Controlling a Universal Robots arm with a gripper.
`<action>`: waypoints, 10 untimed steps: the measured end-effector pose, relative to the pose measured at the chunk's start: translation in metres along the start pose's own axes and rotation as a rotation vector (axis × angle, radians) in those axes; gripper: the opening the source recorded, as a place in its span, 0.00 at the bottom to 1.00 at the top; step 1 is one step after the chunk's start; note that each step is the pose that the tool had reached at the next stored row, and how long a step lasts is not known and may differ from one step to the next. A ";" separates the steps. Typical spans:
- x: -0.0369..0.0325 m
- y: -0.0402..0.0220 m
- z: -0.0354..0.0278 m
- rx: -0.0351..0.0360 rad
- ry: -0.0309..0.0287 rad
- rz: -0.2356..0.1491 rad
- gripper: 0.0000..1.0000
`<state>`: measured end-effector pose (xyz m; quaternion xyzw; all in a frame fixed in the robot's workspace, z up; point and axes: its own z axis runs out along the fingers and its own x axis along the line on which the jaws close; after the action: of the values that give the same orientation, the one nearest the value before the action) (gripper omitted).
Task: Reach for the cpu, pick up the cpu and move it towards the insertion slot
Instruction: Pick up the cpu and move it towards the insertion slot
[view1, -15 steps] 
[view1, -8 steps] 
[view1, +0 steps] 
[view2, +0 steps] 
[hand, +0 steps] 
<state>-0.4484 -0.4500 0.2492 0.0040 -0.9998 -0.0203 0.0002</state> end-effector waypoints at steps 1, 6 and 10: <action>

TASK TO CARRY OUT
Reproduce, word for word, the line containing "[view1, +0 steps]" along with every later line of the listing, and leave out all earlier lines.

REPLY TO THE TASK
[view1, +0 steps] 
[view2, +0 steps] 
[hand, +0 steps] 
<state>-0.4484 -0.4500 0.2492 0.0040 -0.9998 -0.0203 0.0002</state> end-effector waypoints at steps 1, 6 and 10: <action>

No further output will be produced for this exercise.